Mardi 29 octobre 2019, les manifestants remontent les tentes de la contestation, dans le centre-ville de Beyrouth. Photo M.H.
Peu de temps après l'attaque perpétrée par les hommes du Hezbollah dans le centre-ville de Beyrouth, les manifestants ont commencé, mardi dans l'après-midi à remonter les tentes qui avaient été érigées dans ce qui représente le cœur de la mobilisation.
Parallèlement, le Premier ministre Saad Hariri a annoncé qu'il allait se rendre au palais de Baabda pour remettre au président Michel Aoun sa démission.

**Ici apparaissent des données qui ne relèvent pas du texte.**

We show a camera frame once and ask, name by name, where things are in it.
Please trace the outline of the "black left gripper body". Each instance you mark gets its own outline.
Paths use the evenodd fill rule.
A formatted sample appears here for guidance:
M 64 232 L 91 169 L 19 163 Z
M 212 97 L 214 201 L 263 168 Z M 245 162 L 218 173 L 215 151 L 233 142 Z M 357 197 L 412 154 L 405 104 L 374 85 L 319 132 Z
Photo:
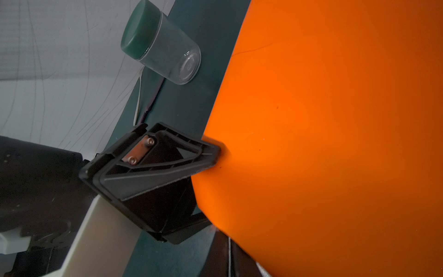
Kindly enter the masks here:
M 128 161 L 131 164 L 138 162 L 153 144 L 153 139 L 144 138 L 141 145 L 130 151 Z M 79 178 L 90 188 L 91 162 L 79 172 Z M 191 177 L 127 201 L 111 201 L 106 197 L 103 198 L 158 241 L 180 244 L 211 225 L 210 220 L 202 212 L 195 213 L 197 201 Z

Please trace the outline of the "orange wrapping paper sheet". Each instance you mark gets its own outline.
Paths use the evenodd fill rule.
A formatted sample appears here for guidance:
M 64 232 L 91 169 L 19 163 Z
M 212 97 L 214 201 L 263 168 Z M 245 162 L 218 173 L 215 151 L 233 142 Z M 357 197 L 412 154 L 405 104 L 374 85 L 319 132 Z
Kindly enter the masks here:
M 443 3 L 252 1 L 199 208 L 274 277 L 443 274 Z

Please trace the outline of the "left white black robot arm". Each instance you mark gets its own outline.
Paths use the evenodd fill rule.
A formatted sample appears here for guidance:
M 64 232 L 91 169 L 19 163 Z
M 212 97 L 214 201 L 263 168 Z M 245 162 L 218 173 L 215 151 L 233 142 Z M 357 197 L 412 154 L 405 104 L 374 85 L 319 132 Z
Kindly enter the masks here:
M 220 152 L 163 123 L 135 126 L 92 160 L 1 137 L 1 253 L 16 255 L 6 275 L 61 269 L 97 196 L 157 241 L 187 240 L 210 224 L 195 213 L 191 177 Z

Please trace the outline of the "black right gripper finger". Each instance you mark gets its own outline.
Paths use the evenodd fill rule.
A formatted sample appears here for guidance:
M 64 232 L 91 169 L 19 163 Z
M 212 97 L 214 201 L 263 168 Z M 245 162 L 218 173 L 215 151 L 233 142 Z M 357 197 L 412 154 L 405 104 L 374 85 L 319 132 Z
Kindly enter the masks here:
M 261 277 L 256 262 L 230 237 L 215 232 L 199 277 Z

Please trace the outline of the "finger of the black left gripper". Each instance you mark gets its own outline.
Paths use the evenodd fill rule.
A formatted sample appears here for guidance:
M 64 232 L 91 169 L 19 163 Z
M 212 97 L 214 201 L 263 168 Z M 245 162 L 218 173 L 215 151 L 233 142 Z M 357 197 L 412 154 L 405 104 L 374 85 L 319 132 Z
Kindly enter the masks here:
M 128 154 L 144 138 L 154 144 L 131 164 Z M 111 201 L 127 201 L 208 170 L 220 154 L 218 145 L 194 140 L 163 122 L 152 128 L 141 123 L 92 160 L 91 188 Z

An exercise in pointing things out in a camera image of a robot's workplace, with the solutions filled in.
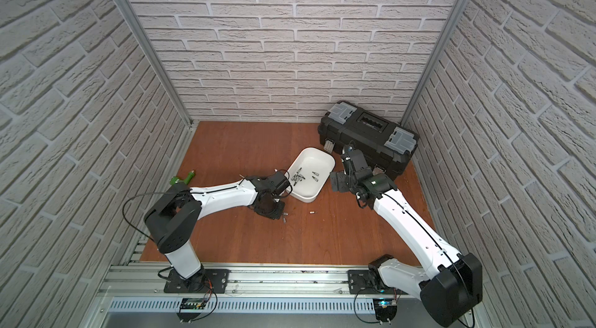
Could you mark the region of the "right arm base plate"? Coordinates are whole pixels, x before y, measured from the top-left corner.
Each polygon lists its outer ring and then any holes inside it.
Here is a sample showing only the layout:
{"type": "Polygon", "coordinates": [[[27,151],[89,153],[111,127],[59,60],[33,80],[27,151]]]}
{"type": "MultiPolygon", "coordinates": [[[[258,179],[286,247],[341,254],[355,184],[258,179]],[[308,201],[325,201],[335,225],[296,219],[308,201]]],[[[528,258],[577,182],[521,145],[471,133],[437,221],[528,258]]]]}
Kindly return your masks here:
{"type": "Polygon", "coordinates": [[[380,276],[371,270],[348,270],[349,293],[360,294],[380,294],[380,295],[406,295],[406,292],[400,289],[390,288],[385,285],[380,276]]]}

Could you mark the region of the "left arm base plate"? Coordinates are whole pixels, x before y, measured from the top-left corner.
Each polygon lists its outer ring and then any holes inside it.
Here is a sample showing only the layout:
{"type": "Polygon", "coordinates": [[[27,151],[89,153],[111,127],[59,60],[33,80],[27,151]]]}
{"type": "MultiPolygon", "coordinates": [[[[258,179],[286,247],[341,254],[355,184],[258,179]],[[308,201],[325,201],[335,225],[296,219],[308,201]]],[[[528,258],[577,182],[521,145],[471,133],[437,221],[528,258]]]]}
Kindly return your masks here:
{"type": "Polygon", "coordinates": [[[209,290],[217,294],[225,293],[229,269],[202,269],[192,277],[182,278],[175,269],[170,270],[166,278],[164,293],[207,293],[209,290]]]}

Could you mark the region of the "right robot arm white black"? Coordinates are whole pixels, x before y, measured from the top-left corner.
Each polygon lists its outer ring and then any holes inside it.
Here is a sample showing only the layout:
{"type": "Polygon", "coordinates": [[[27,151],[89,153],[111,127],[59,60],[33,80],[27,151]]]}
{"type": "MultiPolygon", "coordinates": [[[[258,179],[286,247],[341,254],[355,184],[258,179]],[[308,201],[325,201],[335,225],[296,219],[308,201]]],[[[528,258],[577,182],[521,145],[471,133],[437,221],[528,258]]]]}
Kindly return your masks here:
{"type": "Polygon", "coordinates": [[[360,208],[385,219],[419,261],[414,267],[383,255],[371,262],[362,291],[404,292],[422,302],[440,326],[462,320],[483,299],[483,266],[472,253],[462,254],[442,239],[405,199],[394,181],[374,174],[364,153],[346,146],[343,170],[330,179],[333,191],[354,194],[360,208]]]}

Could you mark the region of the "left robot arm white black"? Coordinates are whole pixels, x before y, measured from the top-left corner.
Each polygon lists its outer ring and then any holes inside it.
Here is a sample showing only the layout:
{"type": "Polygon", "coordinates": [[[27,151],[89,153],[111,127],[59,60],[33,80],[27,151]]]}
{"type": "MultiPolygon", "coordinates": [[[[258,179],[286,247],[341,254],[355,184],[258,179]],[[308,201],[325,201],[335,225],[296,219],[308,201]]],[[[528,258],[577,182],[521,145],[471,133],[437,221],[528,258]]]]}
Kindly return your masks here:
{"type": "Polygon", "coordinates": [[[236,207],[248,207],[259,216],[280,219],[290,181],[277,171],[268,177],[249,176],[238,182],[208,188],[176,183],[148,210],[144,223],[182,281],[201,277],[204,267],[190,243],[197,221],[236,207]]]}

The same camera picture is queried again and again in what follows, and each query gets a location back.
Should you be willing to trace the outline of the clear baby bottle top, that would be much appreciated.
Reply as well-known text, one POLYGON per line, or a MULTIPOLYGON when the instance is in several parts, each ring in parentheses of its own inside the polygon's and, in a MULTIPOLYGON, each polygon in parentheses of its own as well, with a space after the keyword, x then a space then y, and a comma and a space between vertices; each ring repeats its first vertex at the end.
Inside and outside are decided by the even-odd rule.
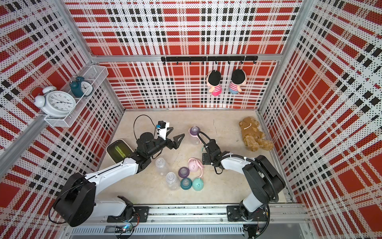
POLYGON ((201 144, 201 141, 200 141, 200 139, 198 138, 197 135, 190 134, 190 137, 191 137, 192 144, 194 144, 194 145, 201 144))

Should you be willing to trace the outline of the clear baby bottle bottom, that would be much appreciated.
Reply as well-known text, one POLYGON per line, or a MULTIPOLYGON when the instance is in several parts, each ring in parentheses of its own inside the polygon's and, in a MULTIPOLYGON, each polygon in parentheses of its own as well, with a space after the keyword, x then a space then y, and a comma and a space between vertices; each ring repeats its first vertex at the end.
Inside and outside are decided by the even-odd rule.
POLYGON ((170 190, 177 190, 180 188, 180 180, 174 172, 166 174, 166 183, 170 190))

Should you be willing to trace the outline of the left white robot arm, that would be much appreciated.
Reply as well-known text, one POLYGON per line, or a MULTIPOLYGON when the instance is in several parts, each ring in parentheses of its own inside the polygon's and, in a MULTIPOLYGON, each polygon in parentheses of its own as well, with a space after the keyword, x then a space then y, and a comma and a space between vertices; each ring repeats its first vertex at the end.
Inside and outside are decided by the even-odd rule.
POLYGON ((178 149, 185 134, 169 139, 167 136, 172 130, 172 127, 160 129, 158 138, 145 132, 136 141, 137 149, 121 162, 94 173, 71 175, 52 208, 71 227, 79 226, 89 218, 125 216, 132 211, 133 204, 129 200, 118 196, 102 201, 97 199, 98 194, 118 181, 143 171, 151 163, 151 158, 165 147, 178 149))

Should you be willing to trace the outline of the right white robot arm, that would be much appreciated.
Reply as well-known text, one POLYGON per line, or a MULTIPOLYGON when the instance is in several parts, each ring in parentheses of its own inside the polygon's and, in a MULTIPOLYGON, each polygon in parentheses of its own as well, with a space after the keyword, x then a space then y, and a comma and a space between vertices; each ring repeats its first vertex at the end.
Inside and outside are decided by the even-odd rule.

Mardi, au 13e jour consécutif de la révolte inédite contre le pouvoir libanais, la nervosité et la tension dans la rue sont montées d'un cran. Des partisans du Hezbollah et du mouvement Amal ont attaqué le centre-ville de Beyrouth et ont saccagé les tentes installées, place Riad el-Solh et place des Matyrs, par les manifestants anti-gouvernement. L'armée s'est fortement déployée dans le secteur afin de protéger les protestataires et les forces anti-émeute ont fait usage de gaz lacrymogène. Cette violente attaque aurait fait des blessés selon des témoins, mais aucun bilan précis n'est disponible pour le moment.